Mis queridas Majestades, Melchor, Gaspar y Baltasar:
Con la esperanza de que os llegue mi carta, que mandaré certificada, urgente y con acuse de recibo, me dispongo a abrir mi corazón, una vez más, para que vuelva a brillar de ese cajoncito del alma, la joya de mi niñez.
He de confesaros que este año no tenía intención de escribiros. Hay tantas cosas que aún no me habéis dado de lo que os pedí en la anterior, que lo primero que he pensado es que tenéis trabajo pendiente conmigo y que no tengo intención de pedir nada más hasta conseguir aquello que anhelo con toda mi alma.
Pero fue un pensamiento fugaz. Se fue tan pronto como vino y, tal como veo que se acerca el día de vuestra visita, no me resisto a haceros llegar esta misiva como sea.
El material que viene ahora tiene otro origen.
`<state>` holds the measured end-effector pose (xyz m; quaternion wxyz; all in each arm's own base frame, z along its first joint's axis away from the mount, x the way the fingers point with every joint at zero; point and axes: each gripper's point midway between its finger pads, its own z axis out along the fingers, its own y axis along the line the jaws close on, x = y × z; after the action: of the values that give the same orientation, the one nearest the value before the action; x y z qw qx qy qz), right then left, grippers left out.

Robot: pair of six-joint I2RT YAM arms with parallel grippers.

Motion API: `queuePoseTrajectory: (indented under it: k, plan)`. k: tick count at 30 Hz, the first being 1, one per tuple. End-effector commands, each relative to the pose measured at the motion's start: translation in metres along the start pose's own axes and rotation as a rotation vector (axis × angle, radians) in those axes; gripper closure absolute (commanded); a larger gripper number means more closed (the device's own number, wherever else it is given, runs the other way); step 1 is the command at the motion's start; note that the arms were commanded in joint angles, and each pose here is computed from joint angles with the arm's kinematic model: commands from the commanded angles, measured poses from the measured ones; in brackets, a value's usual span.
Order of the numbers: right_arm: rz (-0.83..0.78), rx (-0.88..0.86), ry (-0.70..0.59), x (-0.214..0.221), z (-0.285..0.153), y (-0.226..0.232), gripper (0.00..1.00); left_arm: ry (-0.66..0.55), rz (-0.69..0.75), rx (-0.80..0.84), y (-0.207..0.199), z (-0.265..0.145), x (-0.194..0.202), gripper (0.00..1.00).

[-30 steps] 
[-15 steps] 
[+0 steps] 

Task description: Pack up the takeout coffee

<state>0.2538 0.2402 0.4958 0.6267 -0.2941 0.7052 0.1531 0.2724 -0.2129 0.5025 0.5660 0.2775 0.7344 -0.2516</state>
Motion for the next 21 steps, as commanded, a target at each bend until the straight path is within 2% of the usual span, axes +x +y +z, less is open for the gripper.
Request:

Y es que hay cosas que por más que os pida nunca serán suficientes, por ejemplo, el amor que nos enseña el Pastorcito Divino, el que te hace pensar más en los otros que en ti mismo o, mejor todavía, el que te enseña a quererte a ti mismo para que, tal como te quieres a ti, quieras a tu prójimo, y de ese me falta un rato, porque es el examen de la vida al que menos horas de estudio y de práctica le dedico. Sé que es la raíz de todo lo demás y que del amor se derivan todos los bienes y si insisto una y otra vez en solicitaros otros bienes que añoro, será porque no amo bastante. Por eso os suplico que en mi vida, en mi mente, en mi corazón, en mi familia, en mi casa, en mi trabajo y entre mis compañeros; en mis hermandades y en mi reunión de amigos, el amor sea tan abundante que podamos decir tan convencidos como San Pablo que no pasa nunca.
Lo segundo y lo tercero que os pido es salud y trabajo, y estas dos cosas, por favor, traedlas a manos llenas porque ambas hacen muchísima falta.
La salud, si os pesa bastante en los sacos porque traéis demasiada, no os preocupéis y repartidla como si fueran caramelos que nos endulzan las calles durante la cabalgata o la mañana que esperamos para conocer vuestros regalos.
El trabajo que sea próspero y exitoso para los que lo tenemos y que cruce los umbrales de las puertas de las casas en las que lo están suplicando.
Con estas tres cositas y, por este orden, se apaña el resto. Si falta ayuda, no hay problema; si vuestras capas no pueden con todo, el manto de la Virgen del Rocío es extenso y poderoso para que nadie se quede sin estos presentes.
Con vosotros llega la alegría. Os ruego que no os la llevéis de regreso, dejadla también por aquí y, en su lugar, llevaros las guerras, la violencia, la enfermedad y la crisis. Tiradla por algún barranco y que no regrese para que la alegría siga reinando, la esperanza se fortalezca y la fe sea tan robusta que nos haga ver milagros.
Hay otras cosas que quiero, pero esta vez le he pedido a la Virgen del Rocío que os las pida Ella por mí, a ver si así me dais la sorpresa y por fin me las traéis.
Os tengo en el recuerdo constantemente. Os quiero con la ternura que queda de niña en mi corazón y os aguardo con ilusión perenne.
Siempre vuestra, como vosotros siempre seréis míos,
Francisca Durán… Paqui.
Pdta.- No me he olvidado de usted, Baltasar. Usted siempre llevará el abrazo más fuerte.